I recently worked on integrating Kubernetes in a testing pipeline which included spinning up a cluster for each run. Doing this one either has to spin up an external cluster in the cloud which is slow and costly or create a local cluster. We went with the local option but that brought other drawbacks, such as trouble debugging as the cluster isn’t persistent.
How do you handle Kubernetes in your testing pipeline?
Do you test a cluster creation or your application as a client of the cluster?
Minikube may be an option, take a look: https://github.com/kubernetes-client/python/blob/master/scripts/kube-init.sh - script to start minikube and configure kubectl to play with.

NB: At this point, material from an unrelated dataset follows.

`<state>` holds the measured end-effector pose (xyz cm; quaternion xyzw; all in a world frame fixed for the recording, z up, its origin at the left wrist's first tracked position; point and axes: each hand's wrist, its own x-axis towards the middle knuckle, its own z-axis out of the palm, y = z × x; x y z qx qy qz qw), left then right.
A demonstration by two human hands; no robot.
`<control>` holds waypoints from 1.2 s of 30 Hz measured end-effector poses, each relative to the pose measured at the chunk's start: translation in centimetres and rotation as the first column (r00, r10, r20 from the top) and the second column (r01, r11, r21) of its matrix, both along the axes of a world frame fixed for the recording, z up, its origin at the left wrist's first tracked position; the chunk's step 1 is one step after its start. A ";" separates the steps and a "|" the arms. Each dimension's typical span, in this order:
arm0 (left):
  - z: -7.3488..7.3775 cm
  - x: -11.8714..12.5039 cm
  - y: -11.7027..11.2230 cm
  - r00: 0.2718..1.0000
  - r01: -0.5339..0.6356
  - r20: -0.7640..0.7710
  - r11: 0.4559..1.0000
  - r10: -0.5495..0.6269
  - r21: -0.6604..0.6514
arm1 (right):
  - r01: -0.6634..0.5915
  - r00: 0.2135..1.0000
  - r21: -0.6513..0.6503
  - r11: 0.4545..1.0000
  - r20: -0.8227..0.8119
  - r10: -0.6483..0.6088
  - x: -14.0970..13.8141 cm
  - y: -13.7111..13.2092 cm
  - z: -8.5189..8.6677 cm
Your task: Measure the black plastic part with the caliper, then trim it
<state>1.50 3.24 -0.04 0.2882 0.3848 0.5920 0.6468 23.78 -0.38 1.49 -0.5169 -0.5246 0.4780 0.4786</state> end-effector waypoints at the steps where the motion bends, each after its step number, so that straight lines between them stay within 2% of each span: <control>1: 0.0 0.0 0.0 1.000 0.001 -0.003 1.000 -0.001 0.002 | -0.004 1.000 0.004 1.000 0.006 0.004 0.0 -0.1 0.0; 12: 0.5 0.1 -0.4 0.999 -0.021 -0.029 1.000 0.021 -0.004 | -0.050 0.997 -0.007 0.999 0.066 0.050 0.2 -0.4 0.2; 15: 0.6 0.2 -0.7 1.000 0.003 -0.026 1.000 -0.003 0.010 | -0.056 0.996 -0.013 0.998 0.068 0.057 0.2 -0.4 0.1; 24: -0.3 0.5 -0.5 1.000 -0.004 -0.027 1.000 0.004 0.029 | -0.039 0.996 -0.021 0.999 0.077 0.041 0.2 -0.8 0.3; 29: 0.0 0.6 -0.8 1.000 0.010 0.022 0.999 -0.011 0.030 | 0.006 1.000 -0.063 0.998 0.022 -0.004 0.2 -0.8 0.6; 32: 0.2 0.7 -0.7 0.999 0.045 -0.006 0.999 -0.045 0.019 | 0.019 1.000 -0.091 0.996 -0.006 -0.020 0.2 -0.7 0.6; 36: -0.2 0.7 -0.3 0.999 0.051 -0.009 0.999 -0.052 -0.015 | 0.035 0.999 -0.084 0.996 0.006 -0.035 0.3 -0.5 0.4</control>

Have you looked at Kind? https://kind.sigs.k8s.io/
Here are some examples for using it in CI https://github.com/kind-ci/examples
For the project I was mentioned it was mostly about testing the cluster itself but I’m also interested in testing several services running in a cluster.
I actually use Minikube for my local environment and it’s quite good. The problem is that it runs locally which makes it quite hard to debug if some tests fail and then the CI runner is shut down. Preferably I would like to run the cluster externally and have it be persistent for a limited time to ease debugging.
Kind is actually what I ended up using for the project mentioned, really great piece of tooling!
As I mentioned in my response to Tomasz though the problem is that Kind (and Minikube) are local tools and non-persistent tools. Once the CI runner is done the cluster is gone which makes it hard to perform debugging or for example set up a staging environment for each PR.
Are you aware of any external service that would make it possible to quickly spin up a cluster and keep it alive for some time? Seems like it should exist or am I missing something?
My immediate thought it to use terraform in some capacity to achieve that and set up a timed tear down once the tests are done.